Stefano Peschiera, 24, will compete in the Laser class in the Pan Americans without the pressure of winning a spot in the 2020 Tokyo Olympic Games, since he already earned that last year in the world championships.
“The Olympic Games are a week for which you work four years. You have to enjoy getting there but those four whole years are wrapped up in one week,” said Peschiera, who last year was named the Intercollegiate Sailing Association (ICSA) College Sailor of the Year in the United States.
“I think I can get there with the amount of training I’ll need to have a chance for a medal. It all depends on how well prepared I am both physically and mentally for that week,” he said.
These will be the second Olympics for Peschiera after the 2016 Games in Rio de Janeiro, an experience he described as “incredible and very exciting.”
“I went to the inauguration and cried with emotion. Your blood boils, your pulse throbs more than for any other competition,” he said.
Nonetheless, he failed to finish among the top 15 as planned and that made him think about giving up sailing, a sport he has practiced since the age of 7.
“I was very disappointed with myself, really discouraged. It took me six months to get over it. When I went back to university, I was able to distract myself a little, to think things over and realize it wasn’t because of a lack of talent,” Peschiera recounted.
“I realized the university limited me and that in the future, after I graduated, I could do better. It’s hard to fit sailing in with the time spent studying at the university. I’m a very competitive, disciplined person and I try to be a perfectionist,” he added.
Peschiera said that while studying at the College of Charleston, where he was five-time US university champion, sometimes he had only one day to prepare for the competitions while professional competitive sailors had two weeks.
“I once had to go to Europe the day before, get the sailboat ready and compete,” he said.
Having graduated from university, the Lima native is “one-hundred percent” focused on sailing, and is currently in Peru to take part in the first of the two classifying tourneys for the Pan American Games.
“I’m really motivated for this. I’m happy so many more people are getting involved in this sport. If I want to win Pan American gold, I know I’ll have to be the best Peruvian,” he said.
Peschiera said “the training is very tough because the Laser class is the most demanding in Olympic sailing, much more than the rest.”

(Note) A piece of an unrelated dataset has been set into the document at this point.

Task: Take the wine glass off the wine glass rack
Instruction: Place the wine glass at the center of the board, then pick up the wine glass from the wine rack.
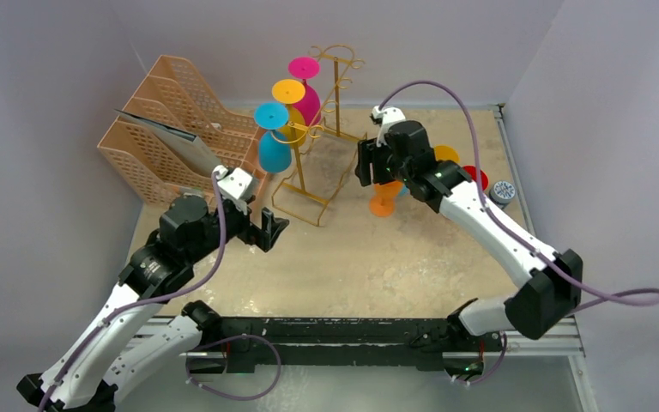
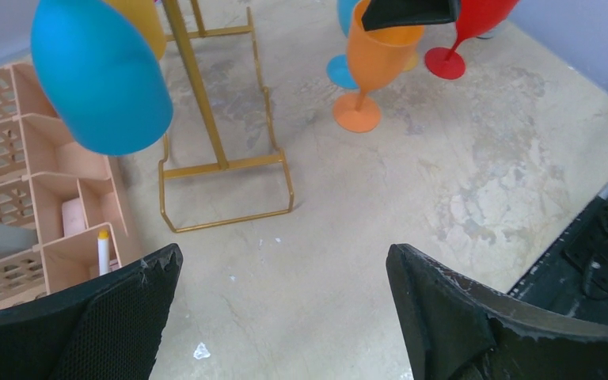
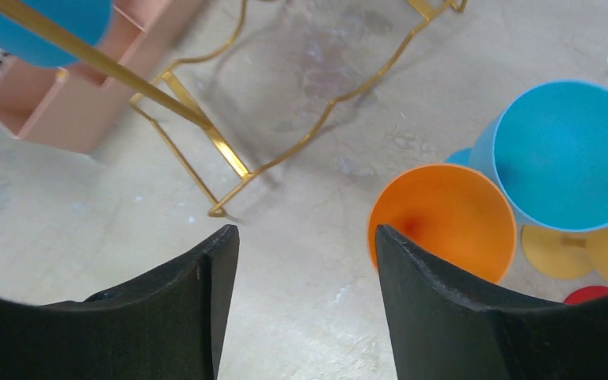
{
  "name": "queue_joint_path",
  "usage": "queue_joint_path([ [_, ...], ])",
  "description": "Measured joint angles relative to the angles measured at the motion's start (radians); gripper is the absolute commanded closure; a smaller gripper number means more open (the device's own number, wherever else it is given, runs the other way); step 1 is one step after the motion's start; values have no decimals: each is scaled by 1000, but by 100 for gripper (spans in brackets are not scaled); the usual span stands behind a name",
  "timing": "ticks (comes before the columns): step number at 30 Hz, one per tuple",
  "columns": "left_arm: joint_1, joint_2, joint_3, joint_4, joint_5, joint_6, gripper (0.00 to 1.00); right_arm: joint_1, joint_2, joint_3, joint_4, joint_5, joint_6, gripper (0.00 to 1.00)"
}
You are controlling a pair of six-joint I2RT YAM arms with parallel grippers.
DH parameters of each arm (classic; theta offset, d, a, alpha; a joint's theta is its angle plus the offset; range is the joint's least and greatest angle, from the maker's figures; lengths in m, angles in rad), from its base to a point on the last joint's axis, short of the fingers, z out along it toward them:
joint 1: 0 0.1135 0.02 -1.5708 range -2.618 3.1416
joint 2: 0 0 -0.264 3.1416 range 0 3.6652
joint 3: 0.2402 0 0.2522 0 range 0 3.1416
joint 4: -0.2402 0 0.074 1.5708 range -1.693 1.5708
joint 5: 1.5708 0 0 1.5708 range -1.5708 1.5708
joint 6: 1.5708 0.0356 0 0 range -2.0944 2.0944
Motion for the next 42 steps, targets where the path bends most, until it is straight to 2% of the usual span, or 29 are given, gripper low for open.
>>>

“It’s an hour with a sailboat that doesn’t go so fast, where the effort and exhaustion of doing even slightly better than the other competitors is tremendous,” he added.
At any rate, Peschiera hopes to crown his family’s sailing tradition with its biggest sporting success, a tradition started by his great-great-grandfather, who brought to Peru the first Lightning class sailboat, the wooden sailboat that is used by his family to this day.